## Required work
Every line in the entries that holds the word "about" counts toward the answer, which should be a single number.

## Extracted information
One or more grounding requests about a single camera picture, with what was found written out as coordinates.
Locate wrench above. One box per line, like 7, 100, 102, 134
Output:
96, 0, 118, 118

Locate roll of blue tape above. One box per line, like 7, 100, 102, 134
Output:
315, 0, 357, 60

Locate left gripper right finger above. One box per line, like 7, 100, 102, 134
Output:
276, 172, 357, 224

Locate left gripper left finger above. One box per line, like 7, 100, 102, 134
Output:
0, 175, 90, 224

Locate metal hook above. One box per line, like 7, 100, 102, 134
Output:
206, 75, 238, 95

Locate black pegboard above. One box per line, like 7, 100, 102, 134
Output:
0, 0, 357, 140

...

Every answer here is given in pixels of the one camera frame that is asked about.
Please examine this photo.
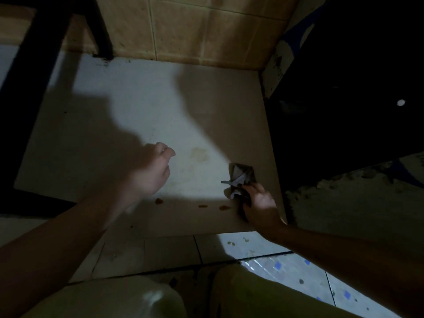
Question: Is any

## Task result
2